In Somatization in Group Therapy, we start with a brief introduction of the model which provides the theoretical base for the accomplishment of the therapeutic goals in our work with the group. These are the Interpersonal model by Irvin Yalom and Relational Psychoanalytic Psychotherapy. We present the most important points of a Davies' article, searching for answers to the question: why some therapies fall apart from the burden of repetitive self-destructive behaviors of both the patients and the therapists. How the emergence of envious, embarrassing selves at the beginning of treatment blocks the mutual acceptance of toxic introjections but finally allows the analytic work to proceed.
In Part II, we will present the case studies of the personal stories of the two therapists
which coincide with the stories of the group members. In such moments, the enigmatic feelings of the therapists and the group members became valuable analytical data. In Part III, we will explore how the space for new experiences is created.
The group is the place for the repetition of internal conflicts and unbearable feelings of therapists and patients alike. The participants cannot avoid the impact they have on each other every minute. We are interested not only in what is said but also in what is not said. Our bodies, sometimes restrained, other times weak and tired, inform us that something is coming. Based on Davies' article, we will try to show how aspects of our subjectivity - regarding the therapy of the heart problem of one of the therapist's children and the pregnancy of the other therapist, carrying her first child, that is, somatization in our relational stories - helped the group and the therapists realized the difficulties of mother-child relationships. Then comes the realization, how certain interactions with our patients helped us, the therapists, to understand how we can be vulnerable together and how we can stay connected and collaborate in a joined effort to understand what is happening.

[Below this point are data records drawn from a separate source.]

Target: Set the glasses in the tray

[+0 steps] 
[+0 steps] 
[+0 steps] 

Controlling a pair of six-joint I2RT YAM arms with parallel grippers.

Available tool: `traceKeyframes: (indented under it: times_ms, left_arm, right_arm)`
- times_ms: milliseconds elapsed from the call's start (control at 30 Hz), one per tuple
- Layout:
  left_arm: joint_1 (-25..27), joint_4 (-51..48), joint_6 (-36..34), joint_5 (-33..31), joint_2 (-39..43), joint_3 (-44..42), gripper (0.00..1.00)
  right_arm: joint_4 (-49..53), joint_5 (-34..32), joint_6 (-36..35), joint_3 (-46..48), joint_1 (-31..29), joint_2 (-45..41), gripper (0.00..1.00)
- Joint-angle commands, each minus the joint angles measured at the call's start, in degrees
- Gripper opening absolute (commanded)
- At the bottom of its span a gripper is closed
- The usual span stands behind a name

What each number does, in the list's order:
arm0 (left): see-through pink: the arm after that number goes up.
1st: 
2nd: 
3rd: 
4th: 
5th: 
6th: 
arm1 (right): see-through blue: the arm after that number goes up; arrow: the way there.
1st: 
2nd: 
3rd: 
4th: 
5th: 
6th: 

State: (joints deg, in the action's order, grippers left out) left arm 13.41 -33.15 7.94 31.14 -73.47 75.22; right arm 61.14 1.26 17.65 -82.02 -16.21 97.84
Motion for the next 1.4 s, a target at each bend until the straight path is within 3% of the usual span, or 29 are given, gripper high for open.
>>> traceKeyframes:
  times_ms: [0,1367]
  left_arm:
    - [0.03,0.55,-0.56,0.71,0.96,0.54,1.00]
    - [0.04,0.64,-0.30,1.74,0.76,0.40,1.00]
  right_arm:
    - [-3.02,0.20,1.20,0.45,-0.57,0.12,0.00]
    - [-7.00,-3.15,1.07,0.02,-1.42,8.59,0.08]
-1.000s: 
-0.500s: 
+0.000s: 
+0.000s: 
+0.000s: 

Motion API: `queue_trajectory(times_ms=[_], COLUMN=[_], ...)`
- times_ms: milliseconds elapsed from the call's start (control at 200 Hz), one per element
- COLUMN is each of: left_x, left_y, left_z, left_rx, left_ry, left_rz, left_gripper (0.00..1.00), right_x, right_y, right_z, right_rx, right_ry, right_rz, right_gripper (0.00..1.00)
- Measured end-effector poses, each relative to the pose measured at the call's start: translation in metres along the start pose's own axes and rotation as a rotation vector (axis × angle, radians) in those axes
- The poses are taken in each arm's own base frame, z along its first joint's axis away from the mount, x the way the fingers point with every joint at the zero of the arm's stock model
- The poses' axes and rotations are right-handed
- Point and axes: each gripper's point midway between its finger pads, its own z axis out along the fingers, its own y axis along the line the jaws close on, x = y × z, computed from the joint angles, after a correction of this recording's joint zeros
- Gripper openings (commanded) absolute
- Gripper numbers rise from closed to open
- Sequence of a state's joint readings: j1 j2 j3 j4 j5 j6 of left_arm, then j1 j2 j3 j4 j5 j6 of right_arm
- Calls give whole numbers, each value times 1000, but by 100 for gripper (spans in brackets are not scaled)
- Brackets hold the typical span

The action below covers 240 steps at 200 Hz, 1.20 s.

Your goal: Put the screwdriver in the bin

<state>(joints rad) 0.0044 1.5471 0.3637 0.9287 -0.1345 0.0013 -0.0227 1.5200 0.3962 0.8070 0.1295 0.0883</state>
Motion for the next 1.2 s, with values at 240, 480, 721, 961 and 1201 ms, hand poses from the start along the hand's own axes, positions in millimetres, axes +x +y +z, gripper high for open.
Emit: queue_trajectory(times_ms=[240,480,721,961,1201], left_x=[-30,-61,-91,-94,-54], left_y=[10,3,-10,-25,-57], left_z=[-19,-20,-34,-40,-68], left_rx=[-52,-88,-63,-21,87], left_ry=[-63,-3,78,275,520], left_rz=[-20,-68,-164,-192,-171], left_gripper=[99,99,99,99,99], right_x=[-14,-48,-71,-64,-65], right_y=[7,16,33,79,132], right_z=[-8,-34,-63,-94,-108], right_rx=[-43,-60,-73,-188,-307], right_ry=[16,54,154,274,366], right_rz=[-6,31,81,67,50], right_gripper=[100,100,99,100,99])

Theorists have moved from one-person analysis to more interpersonal models. The interpersonal theory developed by Irvin Yalom was strongly influenced by Sullivan’s view of the development of the human personality. Even before Sullivan, Winnicott [there is no such thing as a baby] talked about the importance of the relationship: the infant is nothing [would not come into being, or, would not survive] outside the mother-infant relationship. Sullivan also believed that the way we perceive ourselves is the consequence of others' views which have become internalized. We see ourselves through the eyes of significant others, especially the ones in our early lives, and then we interact accordingly. He suggested that the modifications of the beliefs and habitual patterns of interpersonal behavior should be a primary focus of treatment. The group can function as a mirror, so we expect that these internal representations and beliefs will emerge in the group, and that the members can understand their patterns and how they co-create their relationships. This is a model that focuses not only on interpretation and soothing but also on providing new relational patterns.
The main techniques of the model are that we work in the here and now of the group and we concentrate on the process and not on the theory or content. At the heart of the model is the emphasis on the feedback, (how the person connects with others and their impact on others). and the interpersonal learning. Lastly, in this model the group leader(s) is not only an observer but also a participant and so needs to be aware not only of transference but of her/his counter transference as well. The development of therapy cannot happen outside of the relationship, it is a co-creation. The interpretations are at three different levels, the individual, the intersubjective, and the group as a whole, the latter being the main level of interpretation.
Reading Davie's article, we will see that in modern psychotherapy the psyche is composed of the interaction of the self in relation to others. All these that we are going to see today are also going to discuss on the second week of our presentation.
Though in the beginning the communication is nonverbal, from the first lines of the Davies article the impact of the therapist on her patient and vis versa is evident. Davies is aware through somatic stimulus that something difficult is coming based on the expressions on Karen's face and via the tension in her own body. Here we observe the first aspect of unconscious communication between the analyst and the analysand which continue through the interaction. Karen seems to discern sides of the therapist before the therapist's realization. Davies allow herself to surrender to the experience of the here and now, and to an internal dialogue about what is happening during their interaction. She is receptive in the influence of the unconscious of the patient on her (and the other way around).
We see the focus on the here and now where priority falls on the instant events of the session and on the procedure of transference-countertransference. Davies has in mind the concept of negative transference and its use as a bad object, but she is not concerned with the understanding or the solving of this projective identification which evacuates the badness to the other, and, instead Davies examines her subjective countertransference at the moment of her interaction with Karen. She moves from the psychology of the one (which is the patient pathology) to the psychology of the two, emphasizing the mutual impact and shared responsibility of their relationship. She does this by examining the procedure [process]. Davies wonders what her statement reveals and the numerous factors which emerged due to their interaction. She sustains the capacity to reflect on the experience by being both in the moment and out of it at the same time. In the intersubjective moment they are both constructors of toxic self-states and vulnerable simultaneously, while managing to survive and feel sane and feel loved by the other. These elements are also found in group therapy ensuring cohesion and change for the group as a whole. 'My milk will heal you', Karen says. We can see how the experiential content is as important as the verbal one in an interpersonal meeting thus the patient feels able to heal the therapist. This experience can be the most healing experience of all.